Change #1081986 merged by RLazarus:

[operations/puppet@production] deployment_server: Add JSON output mode to mwscript-k8s

https://gerrit.wikimedia.org/r/1081986

This is ready to use, and documented (including the JSON output format) at https://wikitech.wikimedia.org/wiki/Maintenance_scripts#Shelling_out_to_mwscript-k8s. @EBernhardson please give this a try and let me know how it works for you!
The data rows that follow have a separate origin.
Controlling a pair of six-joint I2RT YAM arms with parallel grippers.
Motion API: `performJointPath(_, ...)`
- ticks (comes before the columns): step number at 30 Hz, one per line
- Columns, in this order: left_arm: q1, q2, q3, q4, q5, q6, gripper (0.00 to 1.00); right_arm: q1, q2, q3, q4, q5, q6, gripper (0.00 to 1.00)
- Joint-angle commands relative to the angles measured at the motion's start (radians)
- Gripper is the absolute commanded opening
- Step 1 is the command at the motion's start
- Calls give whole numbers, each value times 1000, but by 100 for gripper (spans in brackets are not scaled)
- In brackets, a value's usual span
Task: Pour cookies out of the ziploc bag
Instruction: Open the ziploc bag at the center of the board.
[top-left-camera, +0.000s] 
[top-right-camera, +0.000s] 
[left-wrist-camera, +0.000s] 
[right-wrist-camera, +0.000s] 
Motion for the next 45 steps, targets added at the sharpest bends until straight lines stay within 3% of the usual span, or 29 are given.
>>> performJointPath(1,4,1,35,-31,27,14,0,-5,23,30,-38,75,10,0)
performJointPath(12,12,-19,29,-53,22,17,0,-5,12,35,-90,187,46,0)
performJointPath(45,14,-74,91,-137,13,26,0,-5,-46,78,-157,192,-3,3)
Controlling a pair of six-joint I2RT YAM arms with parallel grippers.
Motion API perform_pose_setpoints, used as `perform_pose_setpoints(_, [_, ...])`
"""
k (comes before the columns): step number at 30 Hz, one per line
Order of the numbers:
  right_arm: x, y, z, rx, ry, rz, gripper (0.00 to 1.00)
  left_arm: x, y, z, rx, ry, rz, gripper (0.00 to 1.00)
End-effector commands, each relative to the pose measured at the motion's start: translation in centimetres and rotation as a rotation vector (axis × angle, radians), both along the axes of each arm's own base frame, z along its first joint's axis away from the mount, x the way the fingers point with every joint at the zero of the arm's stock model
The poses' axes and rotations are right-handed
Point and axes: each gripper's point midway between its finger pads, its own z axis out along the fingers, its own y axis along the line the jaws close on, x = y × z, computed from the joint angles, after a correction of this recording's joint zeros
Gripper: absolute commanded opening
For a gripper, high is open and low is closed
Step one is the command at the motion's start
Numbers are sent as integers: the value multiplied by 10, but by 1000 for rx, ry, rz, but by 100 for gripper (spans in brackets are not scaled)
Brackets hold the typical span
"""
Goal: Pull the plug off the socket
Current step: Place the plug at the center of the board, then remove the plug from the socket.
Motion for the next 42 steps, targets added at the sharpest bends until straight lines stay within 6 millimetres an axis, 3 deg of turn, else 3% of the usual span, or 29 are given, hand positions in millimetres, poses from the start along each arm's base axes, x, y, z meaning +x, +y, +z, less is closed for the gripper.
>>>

Happy to iterate as needed.

An example of waiting for a job to finish and then checking its status code could be something like:

import json
import subprocess
import sys

from kubernetes import client, config, watch


# Run mwscript-k8s and collect the job information.
p = subprocess.run(['/usr/local/bin/mwscript-k8s', '--comment=T377292', '--output=json', '--',
                    'Version.php', '--wiki=testwiki'],
                   capture_output=True)
result = json.loads(p.stdout)
if result['error']:
    print(f"mwscript-k8s failed: {result['error']}")
    sys.exit(1)
mwscript = result['mwscript']

# Init Kubernetes API client.
api_client = client.ApiClient(config.load_kube_config(config_file=mwscript['config']))
batch_client = client.BatchV1Api(api_client)
core_client = client.CoreV1Api(api_client)

# Wait for the job to finish (successfully or unsuccessfully).
w = watch.Watch()
for event in w.stream(batch_client.list_namespaced_job, mwscript['namespace'],
                      field_selector=f"metadata.name={mwscript['job']}"):
    job = event['object']
    if job.status.succeeded is not None or job.status.failed is not None:
        w.stop()

# Look up the pod.
pods_list = core_client.list_namespaced_pod(
    mwscript['namespace'], label_selector=f"job-name={mwscript['job']}")
[pod] = pods_list.items

# Select the MediaWiki container.
[container_status] = [c for c in pod.status.container_statuses
                      if c.name == mwscript['mediawiki_container']]
print(f'Maintenance script exited with status {container_status.state.terminated.exit_code}')

# Get the script output as a string.
logs = core_client.read_namespaced_pod_log(
    pod.metadata.name, mwscript['namespace'], container=mwscript['mediawiki_container'])
print(f'Maintenance script output was:\n{logs}')

(This is a sketch, and it's a little cavalier around Watch timeouts, list unpacking, and so on, for the purpose of showing the overall structure clearly -- but it does work. You might choose to be more cautious in production code.)

Optimistically resolving, but happy to reopen.